## Exercise goal
For every line below, restate it exactly and drop the images.

## Data segment
-- -- --

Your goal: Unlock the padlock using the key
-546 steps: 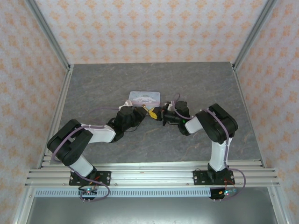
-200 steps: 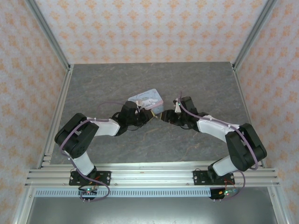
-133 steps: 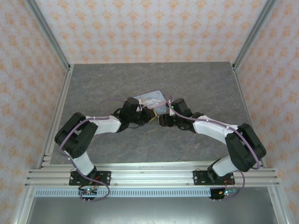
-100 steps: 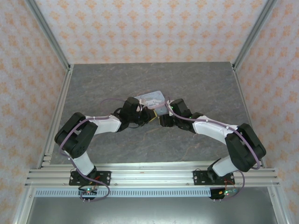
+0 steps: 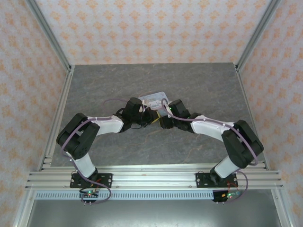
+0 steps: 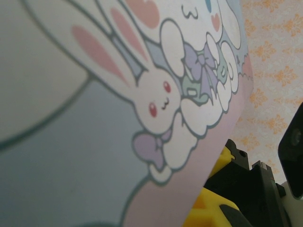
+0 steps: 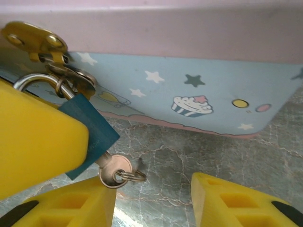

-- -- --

## Output below
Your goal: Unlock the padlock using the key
-546 steps: 
-200 steps: 
-133 steps: 
-100 steps: 
+0 steps: 
+0 steps: 
+0 steps: 

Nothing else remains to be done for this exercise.